You would expect a magazine that reports on advertising, and tacitly relies on it for its support, to implore brands to spend more on advertising – and even more so during an economic downturn as dark clouds hang over us all.
But this isn’t just the self-interested view of Campaign. The evidence of the benefit (and, in many cases, necessity) of doing so is plentiful, as described by some of the world’s top chief marketing officers and brands, including Unilever, Tesco, Mastercard and L’Oréal, in this issue.
While the best marketers understand the logic behind maintaining or even increasing a brand’s share of voice in order to maintain its hard-earned positioning in a recession, it is unfortunate that others in the boardroom do not.
It is therefore imperative that marketing departments are prepared to fight their corner and we hope that the illustrious group of marketers’ comments go some way to help this.
If you need further evidence, the IPA Effectiveness Awards case studies, as well as numerous academic accounts by the likes of Peter Field and Les Binet, should help in tooling the armoury.
To sacrifice decades of brand equity – and potentially let new entrants steal share – would be corporately negligent.
While the past month has seen more sad stories of agencies and media owners being forced to cut their cloth accordingly to the gloomiest predictions of adspend being cut (and in instances such as holidays and automotive, the cuts have been understandable), there was a glimmer of sunlight breaching the storm clouds with a recent report from Citigroup.
The investment bank noted that while Covid-19 had "significantly disrupted" marketing budgets, the advertisers it had spoken to were making cuts in the very short term only and that they were planning for them only to be temporary.
Cognisant of the long-term dangers associated with cutting too much, these advertisers could contribute to a V-shaped recovery.
The bank added that agency groups such as WPP and Publicis Groupe, with high exposure to consumer goods clients, could benefit from the recovery, which will come as welcome news to two businesses that have had to make painful choices to mitigate any issues with cash flow.
Let’s hope that, like some of those advertisers that Citigroup mentioned, these agency businesses haven’t cut too far and too fast if there is a V-shaped recovery.
As well as maintaining or enhancing brand positioning, there has not been a time where such media value can be obtained for a long time. What a perfect opportunity to strengthen a brand.
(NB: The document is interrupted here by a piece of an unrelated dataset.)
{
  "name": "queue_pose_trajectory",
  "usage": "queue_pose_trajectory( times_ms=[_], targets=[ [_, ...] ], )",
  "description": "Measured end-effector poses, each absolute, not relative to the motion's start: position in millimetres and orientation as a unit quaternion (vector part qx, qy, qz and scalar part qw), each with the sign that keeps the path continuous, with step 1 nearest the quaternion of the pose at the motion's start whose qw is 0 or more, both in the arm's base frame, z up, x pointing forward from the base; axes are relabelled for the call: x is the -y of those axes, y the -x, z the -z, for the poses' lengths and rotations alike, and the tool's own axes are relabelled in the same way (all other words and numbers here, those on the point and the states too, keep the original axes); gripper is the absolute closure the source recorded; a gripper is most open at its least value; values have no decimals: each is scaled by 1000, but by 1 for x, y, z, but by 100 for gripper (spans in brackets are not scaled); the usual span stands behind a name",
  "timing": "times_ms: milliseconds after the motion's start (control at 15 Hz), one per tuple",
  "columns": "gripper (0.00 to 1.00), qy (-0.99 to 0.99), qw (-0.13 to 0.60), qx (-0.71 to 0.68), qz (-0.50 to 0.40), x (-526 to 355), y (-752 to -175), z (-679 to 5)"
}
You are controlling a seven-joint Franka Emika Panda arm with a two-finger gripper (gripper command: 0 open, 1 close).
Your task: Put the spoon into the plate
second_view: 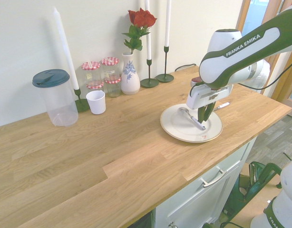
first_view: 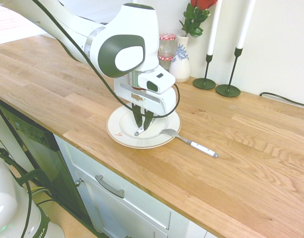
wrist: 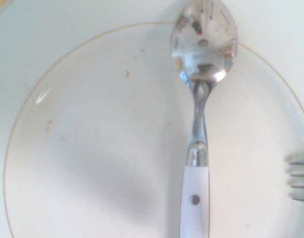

Media owners have also adapted and innovated brilliantly during the pandemic, with examples such as ITV’s "The people’s ad break", in an attempt to raise the spirits and protect their revenue.
Necessity may be the mother of invention but the reinvigoration of the commercial media market is something that all advertisers should welcome.
Trying to find positives over the past three months of lockdown and business inactivity has been hellishly difficult. Now, as non-essential retail reopens, we must hope green shoots of recovery will follow.
Investment in advertising will help brands grow again and more quickly.